Assigned task:
Pull every line containing "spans" from the entries.

★ ★ ★ ★

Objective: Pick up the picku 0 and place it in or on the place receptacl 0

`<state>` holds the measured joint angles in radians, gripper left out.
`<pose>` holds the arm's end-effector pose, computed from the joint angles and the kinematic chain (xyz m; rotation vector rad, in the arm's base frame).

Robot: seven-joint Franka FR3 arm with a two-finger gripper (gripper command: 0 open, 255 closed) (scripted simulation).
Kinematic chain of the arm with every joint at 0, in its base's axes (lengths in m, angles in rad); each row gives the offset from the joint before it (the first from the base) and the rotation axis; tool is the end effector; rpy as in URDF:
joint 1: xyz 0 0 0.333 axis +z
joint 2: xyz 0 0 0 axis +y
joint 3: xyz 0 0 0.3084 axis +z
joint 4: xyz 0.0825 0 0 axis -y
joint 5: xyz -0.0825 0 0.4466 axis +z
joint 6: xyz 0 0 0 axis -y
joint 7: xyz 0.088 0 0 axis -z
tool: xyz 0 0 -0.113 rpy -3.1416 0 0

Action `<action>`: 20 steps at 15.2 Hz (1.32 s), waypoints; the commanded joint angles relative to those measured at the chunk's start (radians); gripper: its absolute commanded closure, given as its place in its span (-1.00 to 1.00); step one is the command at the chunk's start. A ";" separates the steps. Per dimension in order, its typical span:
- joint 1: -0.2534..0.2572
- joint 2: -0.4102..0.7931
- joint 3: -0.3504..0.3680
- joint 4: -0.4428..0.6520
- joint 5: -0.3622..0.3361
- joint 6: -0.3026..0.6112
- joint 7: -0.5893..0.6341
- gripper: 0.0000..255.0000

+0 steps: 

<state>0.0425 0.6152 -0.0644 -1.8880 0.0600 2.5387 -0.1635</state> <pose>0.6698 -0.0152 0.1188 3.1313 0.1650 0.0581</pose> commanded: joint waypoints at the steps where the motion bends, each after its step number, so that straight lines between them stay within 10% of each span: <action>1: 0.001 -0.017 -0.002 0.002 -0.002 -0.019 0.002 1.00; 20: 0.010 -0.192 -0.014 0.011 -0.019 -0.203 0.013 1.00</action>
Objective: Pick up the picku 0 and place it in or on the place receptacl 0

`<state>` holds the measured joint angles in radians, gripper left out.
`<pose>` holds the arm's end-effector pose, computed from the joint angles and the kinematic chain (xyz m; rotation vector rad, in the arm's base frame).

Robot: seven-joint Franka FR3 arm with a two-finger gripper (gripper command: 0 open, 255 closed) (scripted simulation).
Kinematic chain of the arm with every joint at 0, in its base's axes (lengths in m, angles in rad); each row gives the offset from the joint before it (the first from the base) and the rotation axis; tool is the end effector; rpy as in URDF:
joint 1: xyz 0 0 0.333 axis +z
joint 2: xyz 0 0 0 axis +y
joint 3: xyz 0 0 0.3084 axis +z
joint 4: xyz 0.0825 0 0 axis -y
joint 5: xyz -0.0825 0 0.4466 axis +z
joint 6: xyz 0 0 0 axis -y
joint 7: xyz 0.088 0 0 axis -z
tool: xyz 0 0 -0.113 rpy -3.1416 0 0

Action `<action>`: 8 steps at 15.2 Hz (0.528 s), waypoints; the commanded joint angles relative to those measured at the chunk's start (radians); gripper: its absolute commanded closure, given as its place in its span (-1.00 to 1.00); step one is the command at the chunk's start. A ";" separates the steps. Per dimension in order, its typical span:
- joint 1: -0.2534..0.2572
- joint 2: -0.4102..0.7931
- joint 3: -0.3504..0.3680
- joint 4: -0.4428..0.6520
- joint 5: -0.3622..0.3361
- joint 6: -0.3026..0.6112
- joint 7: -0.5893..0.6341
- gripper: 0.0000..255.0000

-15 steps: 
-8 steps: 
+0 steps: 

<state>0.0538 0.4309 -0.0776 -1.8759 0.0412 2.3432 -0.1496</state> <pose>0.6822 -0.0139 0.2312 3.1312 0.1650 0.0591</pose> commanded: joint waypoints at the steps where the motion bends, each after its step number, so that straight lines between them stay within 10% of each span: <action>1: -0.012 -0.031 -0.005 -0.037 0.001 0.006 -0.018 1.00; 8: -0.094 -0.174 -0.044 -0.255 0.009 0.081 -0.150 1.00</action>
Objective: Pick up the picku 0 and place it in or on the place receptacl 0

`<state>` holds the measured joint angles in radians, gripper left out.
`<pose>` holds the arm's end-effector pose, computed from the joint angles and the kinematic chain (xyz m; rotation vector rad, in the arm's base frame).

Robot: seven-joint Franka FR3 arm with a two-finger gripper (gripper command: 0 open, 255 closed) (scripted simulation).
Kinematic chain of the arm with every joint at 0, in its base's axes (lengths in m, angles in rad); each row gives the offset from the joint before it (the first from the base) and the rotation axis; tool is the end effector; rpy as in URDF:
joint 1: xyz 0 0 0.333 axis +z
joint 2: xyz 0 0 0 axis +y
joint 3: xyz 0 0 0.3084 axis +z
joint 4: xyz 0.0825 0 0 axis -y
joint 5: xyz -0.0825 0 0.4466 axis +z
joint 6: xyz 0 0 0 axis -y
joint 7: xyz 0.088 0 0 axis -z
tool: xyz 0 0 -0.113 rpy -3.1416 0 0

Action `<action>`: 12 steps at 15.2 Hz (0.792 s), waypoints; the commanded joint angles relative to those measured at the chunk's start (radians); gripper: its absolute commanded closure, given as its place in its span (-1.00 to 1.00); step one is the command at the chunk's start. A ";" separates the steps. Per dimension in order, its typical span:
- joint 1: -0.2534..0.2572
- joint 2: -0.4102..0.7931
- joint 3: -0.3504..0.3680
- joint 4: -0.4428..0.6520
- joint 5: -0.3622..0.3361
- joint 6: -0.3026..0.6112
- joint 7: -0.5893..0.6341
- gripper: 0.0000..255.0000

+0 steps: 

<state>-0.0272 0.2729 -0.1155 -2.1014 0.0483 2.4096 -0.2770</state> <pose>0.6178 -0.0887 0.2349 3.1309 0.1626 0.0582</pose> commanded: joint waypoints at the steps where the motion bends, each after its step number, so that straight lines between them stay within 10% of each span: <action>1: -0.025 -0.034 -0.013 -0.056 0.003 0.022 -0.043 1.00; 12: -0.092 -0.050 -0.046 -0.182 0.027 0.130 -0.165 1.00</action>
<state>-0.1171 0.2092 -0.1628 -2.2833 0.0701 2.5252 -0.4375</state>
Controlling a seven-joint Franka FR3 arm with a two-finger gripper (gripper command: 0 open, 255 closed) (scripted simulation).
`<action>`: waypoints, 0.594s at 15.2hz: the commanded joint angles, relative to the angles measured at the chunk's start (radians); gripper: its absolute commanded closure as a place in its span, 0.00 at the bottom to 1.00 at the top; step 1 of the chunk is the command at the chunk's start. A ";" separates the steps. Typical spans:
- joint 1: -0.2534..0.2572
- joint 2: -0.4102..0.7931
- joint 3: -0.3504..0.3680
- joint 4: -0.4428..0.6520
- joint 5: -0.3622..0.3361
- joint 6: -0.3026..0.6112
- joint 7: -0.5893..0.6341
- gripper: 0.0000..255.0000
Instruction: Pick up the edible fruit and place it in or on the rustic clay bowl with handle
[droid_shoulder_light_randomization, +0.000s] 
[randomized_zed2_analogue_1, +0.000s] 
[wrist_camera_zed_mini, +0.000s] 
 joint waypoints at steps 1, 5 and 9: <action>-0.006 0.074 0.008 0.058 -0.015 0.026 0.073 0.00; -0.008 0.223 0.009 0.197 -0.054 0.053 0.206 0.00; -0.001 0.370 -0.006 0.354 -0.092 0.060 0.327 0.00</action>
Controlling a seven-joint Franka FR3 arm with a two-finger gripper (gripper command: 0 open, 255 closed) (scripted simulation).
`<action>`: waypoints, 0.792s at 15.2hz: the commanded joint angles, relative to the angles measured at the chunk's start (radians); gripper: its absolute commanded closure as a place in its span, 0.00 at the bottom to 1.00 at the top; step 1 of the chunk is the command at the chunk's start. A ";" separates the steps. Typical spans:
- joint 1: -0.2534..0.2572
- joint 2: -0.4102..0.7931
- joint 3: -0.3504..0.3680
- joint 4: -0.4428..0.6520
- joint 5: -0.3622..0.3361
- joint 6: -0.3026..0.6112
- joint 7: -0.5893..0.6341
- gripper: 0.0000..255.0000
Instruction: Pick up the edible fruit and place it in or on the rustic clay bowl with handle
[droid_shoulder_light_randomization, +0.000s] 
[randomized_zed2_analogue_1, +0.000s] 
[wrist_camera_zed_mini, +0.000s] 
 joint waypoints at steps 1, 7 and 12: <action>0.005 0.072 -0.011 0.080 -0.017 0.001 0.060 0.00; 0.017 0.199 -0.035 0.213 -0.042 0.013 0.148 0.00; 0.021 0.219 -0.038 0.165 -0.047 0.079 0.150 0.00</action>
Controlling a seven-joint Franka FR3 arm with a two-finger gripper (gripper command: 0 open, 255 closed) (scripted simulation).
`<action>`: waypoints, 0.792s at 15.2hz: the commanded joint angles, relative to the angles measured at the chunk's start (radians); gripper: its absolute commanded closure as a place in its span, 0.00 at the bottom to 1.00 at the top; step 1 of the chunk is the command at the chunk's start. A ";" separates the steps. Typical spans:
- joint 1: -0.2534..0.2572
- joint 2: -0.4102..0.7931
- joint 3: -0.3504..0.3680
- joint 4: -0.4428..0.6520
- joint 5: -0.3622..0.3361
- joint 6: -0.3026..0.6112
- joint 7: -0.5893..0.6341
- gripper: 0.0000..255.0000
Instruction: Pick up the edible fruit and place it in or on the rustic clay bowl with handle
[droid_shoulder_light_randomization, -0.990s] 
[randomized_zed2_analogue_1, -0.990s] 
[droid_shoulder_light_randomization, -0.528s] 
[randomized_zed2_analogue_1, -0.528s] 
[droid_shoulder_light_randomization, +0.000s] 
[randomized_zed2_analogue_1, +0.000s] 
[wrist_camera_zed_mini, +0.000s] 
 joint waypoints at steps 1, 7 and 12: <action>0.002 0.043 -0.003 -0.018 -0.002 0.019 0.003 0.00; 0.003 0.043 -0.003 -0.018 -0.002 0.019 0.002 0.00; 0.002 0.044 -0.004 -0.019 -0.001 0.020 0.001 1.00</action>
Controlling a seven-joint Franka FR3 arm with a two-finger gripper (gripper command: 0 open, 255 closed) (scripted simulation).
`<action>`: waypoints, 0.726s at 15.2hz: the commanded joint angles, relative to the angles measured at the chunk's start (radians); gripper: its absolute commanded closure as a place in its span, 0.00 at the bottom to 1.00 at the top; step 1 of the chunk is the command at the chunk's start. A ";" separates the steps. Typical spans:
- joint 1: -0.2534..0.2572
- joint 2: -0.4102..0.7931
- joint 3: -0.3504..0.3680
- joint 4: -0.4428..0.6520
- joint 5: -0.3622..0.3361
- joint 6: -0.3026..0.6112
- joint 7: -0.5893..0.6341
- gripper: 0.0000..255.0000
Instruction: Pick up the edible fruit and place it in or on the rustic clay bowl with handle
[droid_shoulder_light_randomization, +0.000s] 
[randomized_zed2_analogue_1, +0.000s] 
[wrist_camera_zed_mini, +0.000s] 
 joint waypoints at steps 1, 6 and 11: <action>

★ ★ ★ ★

Answer space:
`<action>`: waypoints, 0.594s at 15.2hz: the commanded joint angles, relative to the angles measured at the chunk's start (radians); gripper: its absolute commanded closure as a place in its span, 0.00 at the bottom to 1.00 at the top; step 1 of the chunk is the command at the chunk's start. A ";" separates the steps. Typical spans:
`<action>`: waypoints, 0.792s at 15.2hz: the commanded joint angles, relative to the angles measured at the chunk's start (radians); gripper: its absolute commanded closure as a place in its span, 0.00 at the bottom to 1.00 at the top; step 1 of the chunk is the command at the chunk's start. A ";" separates the steps. Typical spans:
`<action>`: waypoints, 0.792s at 15.2hz: the commanded joint angles, relative to the angles measured at the chunk's start (radians); gripper: its absolute commanded closure as a place in its span, 0.00 at the bottom to 1.00 at the top; step 1 of the chunk is the command at the chunk's start. A ";" separates the steps. Typical spans:
`<action>`: waypoints, 0.726s at 15.2hz: the commanded joint angles, relative to the angles measured at the chunk's start (radians); gripper: its absolute commanded closure as a place in its span, 0.00 at the bottom to 1.00 at the top; step 1 of the chunk is the command at the chunk's start. A ";" separates the steps. Typical spans:

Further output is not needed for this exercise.